Die gesamte gegenüber Nutzern in Deutschland verwendete Plattform-Oberfläche der Beklagten ist in deutscher Sprache gehalten. Dies beginnt mit der zentralen Startseite der Plattform unter www.facebook.de und unter de-de.facebook.com:

Ferner sind sämtliche im Verhältnis zwischen den Parteien verwendeten Dokumente in deutscher Sprache gehalten, so die AGB der Beklagten, die AGB-Zusätze für Nutzer mit Wohnsitz in Deutschland, die Datenrichtlinie und die Cookie-Richtlinie .

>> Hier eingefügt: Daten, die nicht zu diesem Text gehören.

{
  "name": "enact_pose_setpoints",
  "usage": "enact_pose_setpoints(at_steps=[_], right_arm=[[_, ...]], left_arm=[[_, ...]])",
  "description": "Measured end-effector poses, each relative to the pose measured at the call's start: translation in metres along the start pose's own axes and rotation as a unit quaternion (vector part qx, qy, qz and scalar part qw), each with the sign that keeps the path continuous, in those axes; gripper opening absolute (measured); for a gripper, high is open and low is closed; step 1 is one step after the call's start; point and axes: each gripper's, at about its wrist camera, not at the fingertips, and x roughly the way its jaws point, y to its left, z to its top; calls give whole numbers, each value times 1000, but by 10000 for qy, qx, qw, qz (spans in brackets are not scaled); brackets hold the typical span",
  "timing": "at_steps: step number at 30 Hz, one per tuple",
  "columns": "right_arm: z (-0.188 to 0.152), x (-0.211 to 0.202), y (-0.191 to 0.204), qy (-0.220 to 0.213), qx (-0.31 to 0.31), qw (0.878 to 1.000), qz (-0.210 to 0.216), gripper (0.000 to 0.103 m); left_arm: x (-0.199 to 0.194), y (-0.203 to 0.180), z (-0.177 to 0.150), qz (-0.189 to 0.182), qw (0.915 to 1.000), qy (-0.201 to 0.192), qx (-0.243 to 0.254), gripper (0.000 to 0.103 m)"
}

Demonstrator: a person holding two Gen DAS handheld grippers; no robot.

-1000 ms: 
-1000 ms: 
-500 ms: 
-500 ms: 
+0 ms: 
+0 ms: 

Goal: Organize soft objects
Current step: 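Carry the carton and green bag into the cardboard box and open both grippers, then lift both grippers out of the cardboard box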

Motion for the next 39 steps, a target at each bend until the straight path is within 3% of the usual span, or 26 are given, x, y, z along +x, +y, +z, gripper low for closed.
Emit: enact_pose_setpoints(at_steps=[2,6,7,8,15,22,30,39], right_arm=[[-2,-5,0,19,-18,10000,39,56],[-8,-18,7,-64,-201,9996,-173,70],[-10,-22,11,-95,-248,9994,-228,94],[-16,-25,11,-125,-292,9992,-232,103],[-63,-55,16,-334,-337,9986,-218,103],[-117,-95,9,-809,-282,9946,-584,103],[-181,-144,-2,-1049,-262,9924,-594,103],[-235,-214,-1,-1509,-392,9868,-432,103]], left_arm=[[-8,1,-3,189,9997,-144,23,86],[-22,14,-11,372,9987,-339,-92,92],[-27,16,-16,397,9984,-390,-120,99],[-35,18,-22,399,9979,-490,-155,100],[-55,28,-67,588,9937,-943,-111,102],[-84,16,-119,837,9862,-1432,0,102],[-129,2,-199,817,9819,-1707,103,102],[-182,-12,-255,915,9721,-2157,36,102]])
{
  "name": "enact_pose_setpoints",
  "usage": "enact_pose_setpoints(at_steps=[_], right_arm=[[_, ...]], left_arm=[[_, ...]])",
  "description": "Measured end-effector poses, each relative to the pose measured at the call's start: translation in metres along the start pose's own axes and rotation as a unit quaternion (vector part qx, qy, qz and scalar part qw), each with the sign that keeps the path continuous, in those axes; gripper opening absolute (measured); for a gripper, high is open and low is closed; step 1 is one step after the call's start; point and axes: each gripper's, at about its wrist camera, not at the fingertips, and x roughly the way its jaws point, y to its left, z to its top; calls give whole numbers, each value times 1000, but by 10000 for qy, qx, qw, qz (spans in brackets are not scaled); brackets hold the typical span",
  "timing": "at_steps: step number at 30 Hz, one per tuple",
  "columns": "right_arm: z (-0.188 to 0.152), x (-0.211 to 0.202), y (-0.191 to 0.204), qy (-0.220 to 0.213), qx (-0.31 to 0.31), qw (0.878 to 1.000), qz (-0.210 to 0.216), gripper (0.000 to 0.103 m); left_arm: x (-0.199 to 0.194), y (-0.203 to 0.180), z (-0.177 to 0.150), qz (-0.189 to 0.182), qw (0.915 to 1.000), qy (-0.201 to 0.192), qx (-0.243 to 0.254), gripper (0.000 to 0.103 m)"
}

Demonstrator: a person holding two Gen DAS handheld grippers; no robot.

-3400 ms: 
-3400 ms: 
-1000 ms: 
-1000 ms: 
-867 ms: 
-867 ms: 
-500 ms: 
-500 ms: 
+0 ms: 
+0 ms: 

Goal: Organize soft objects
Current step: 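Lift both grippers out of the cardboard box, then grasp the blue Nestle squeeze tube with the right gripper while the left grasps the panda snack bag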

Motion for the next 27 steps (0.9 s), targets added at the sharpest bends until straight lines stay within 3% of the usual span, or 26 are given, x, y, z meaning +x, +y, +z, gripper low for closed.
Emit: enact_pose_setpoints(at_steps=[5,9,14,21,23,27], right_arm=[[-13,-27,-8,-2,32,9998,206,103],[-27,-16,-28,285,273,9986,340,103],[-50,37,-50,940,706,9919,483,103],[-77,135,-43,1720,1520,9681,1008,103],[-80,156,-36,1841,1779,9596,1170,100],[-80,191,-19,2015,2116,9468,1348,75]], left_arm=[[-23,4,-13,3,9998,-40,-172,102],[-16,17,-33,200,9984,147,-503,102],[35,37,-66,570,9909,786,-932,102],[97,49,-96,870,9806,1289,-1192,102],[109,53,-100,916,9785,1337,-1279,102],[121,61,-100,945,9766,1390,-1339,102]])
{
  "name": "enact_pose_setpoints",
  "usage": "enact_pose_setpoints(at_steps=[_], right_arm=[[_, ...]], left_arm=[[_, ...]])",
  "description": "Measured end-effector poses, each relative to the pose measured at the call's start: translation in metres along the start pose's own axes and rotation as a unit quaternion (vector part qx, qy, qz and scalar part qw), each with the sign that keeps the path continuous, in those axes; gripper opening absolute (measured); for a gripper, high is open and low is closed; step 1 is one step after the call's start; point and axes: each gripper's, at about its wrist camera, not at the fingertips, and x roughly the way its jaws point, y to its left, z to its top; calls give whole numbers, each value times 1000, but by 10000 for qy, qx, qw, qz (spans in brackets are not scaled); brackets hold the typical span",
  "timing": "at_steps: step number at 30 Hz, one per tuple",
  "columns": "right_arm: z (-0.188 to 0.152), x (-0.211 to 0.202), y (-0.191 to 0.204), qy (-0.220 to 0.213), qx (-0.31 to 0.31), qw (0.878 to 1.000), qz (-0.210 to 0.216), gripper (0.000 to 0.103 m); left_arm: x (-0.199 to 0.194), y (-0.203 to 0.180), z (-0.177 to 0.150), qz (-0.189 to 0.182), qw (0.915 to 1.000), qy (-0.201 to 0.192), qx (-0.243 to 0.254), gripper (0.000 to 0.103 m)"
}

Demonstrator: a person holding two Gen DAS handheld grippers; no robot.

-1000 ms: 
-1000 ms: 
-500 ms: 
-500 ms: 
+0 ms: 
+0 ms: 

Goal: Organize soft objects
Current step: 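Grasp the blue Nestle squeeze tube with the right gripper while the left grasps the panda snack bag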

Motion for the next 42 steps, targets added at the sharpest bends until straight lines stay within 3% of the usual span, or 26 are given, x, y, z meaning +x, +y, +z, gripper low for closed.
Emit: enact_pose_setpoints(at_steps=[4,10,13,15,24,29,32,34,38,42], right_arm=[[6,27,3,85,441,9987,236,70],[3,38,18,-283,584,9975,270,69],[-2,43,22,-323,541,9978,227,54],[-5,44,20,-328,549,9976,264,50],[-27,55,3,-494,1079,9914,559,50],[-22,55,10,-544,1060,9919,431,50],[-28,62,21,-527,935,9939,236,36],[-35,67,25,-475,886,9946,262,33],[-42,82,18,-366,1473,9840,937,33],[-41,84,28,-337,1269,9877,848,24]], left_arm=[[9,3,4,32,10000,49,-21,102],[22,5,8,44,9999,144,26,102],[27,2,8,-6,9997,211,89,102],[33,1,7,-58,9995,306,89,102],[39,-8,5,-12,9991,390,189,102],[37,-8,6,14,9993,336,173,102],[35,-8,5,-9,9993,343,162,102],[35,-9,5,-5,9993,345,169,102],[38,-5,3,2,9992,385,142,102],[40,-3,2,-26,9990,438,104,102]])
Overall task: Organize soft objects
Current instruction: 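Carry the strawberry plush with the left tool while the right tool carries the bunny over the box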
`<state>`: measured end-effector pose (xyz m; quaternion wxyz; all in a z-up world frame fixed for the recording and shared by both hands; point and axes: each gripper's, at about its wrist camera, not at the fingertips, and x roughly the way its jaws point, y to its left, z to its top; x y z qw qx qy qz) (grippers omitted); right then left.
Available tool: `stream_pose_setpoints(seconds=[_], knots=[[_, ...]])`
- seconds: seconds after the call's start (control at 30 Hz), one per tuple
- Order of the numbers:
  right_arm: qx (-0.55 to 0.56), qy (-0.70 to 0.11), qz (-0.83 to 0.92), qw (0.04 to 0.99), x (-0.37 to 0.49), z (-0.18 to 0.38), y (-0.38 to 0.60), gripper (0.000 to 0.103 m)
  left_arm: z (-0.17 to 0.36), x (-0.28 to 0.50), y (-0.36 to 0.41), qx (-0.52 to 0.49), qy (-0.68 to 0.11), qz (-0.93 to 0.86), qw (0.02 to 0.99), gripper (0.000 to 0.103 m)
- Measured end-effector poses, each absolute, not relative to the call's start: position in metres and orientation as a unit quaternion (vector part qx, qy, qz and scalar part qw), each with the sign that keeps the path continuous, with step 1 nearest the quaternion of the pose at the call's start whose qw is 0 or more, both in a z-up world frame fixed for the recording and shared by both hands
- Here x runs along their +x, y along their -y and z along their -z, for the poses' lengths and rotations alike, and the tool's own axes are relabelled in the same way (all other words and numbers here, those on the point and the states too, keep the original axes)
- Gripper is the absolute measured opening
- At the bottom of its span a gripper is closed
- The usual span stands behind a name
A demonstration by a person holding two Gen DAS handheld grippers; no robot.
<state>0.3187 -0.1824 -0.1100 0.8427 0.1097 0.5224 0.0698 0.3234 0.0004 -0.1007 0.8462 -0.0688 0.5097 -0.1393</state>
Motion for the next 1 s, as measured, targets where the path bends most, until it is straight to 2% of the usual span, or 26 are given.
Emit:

Die Beklagte hat die deutsche Sprache auch nicht ausgeschlossen. Hätte sie dies wollen, so hätte sie dies explizit regeln müssen. Dies ergibt sich aus Artikel 246c Ziffer 4 EGBGB.

Die Beklagte verfügt nach eigenen Pressemitteilungen über mehr als 20 Millionen Kunden in Deutschland. Hierfür müssen logischerweise rechtlich bewanderte deutschsprachige Mitarbeiter zur Verfügung stehen, da anders ein solcher Umfang an Geschäftstätigkeit nicht ausgeübt werden könnte.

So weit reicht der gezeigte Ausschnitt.